De longs bras et une main gauche difforme, un gros nez qu’il fourre partout, et une silhouette efflanquée. Tel est Nathanaël Tamanoir, sirotant son café dans son bar préféré, le Tentation de Saint-Antoine. Le café s’accompagne du Parisien, jamais à court de fait divers et justement l’un d’eux attire l’attention de Nathanaël. Tamanoir de Jean-Luc A. d’Asciano affiche son hommage à un héros du genre. Vous ne l’avez pas reconnu ?
Quelle délirante et réjouissante promenade dans Paris. Le cimetière du Père Lachaise est le premier lieu a servir de décor fantastique au roman. Au sens premier du terme. Un clochard qui ne craint pas les balles (Ishmaël), accompagné de sa surprenante chatte Bethsou, vont rejoindre notre héros à la poursuite du Diable. D’autres personnages secondaires étoffent la galerie, de Coventina la chérie du Tamanoir à Jacquot le SDF. La pseudo enquête autour de la mort de bénévoles d’une association a tout d’une équipée sauvage et animalière. Les références pleuvent. Star Wars, Cthulhu, La traversée de Paris… On pense aussi à Christopher Moore, celui d’Un blues de coyote.

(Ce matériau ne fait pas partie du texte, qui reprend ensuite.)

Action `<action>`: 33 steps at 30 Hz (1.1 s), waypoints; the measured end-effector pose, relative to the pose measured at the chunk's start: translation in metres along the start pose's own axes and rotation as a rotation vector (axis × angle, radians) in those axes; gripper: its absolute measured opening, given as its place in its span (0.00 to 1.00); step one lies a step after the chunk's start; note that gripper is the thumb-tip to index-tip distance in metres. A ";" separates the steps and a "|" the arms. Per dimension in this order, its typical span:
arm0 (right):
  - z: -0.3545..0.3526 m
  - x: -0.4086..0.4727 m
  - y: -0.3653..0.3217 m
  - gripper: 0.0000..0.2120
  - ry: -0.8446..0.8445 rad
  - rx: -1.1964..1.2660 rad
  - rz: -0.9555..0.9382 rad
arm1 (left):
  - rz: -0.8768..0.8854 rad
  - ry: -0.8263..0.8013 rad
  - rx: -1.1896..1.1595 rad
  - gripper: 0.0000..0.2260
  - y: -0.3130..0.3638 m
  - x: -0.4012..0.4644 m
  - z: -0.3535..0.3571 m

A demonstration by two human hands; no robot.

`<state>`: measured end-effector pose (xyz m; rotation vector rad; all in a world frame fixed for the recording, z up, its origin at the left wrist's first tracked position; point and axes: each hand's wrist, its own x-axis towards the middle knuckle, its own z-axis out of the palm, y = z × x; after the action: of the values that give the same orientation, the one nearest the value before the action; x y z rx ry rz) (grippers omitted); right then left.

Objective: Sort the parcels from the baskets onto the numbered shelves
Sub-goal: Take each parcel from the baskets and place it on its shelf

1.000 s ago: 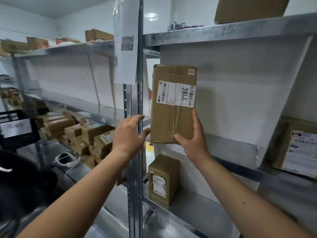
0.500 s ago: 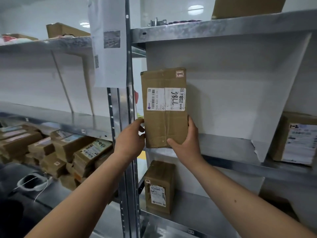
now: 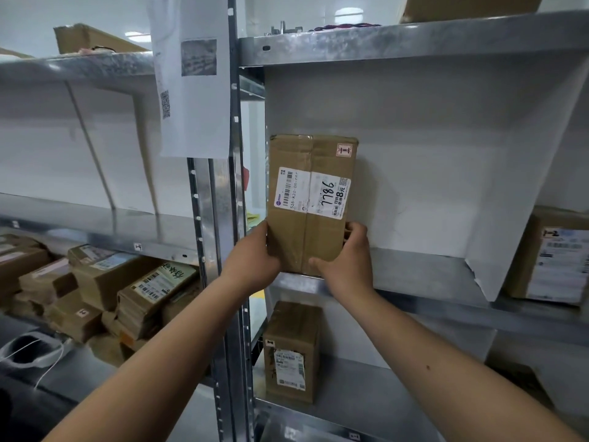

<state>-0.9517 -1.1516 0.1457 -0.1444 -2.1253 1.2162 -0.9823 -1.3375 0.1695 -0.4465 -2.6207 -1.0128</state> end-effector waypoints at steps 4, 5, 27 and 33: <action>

« – C’est ton métier, tuer les méchants, Ishmaël ? interroge le Tamanoir, qui trouve cette herbe vraiment très forte.
– Non, je suis du côté des rébellions.
– Des révolutions ?
– Non, uniquement des rébellions.
– Quelle différence ?
– Suis toujours du côté des perdants. »
Si l’humour et l’aventure l’emportent, l’auteur glisse plusieurs considérations sur notre société. Ses personnages à la marge reflètent un monde violent pour les plus faibles. Un roman qui démarre au cimetière ne peut s’abstenir de parler de la mort et de la religion. Seul regret, le trait se fait trop appuyé quand il s’agit du fond politique de l’affaire. La tirade sur les migrants et les capitalistes renvoie le lecteur dans un réel dont il s’était jusque-là échappé avec régal. Défaut mineur, tant ce Tamanoir agit comme un puissant sortilège.
Caroline de Benedetti
Jean-Luc A. d’Asciano, Tamanoir, Aux forges de Vulcain, 2020, 18 euros, 200 p.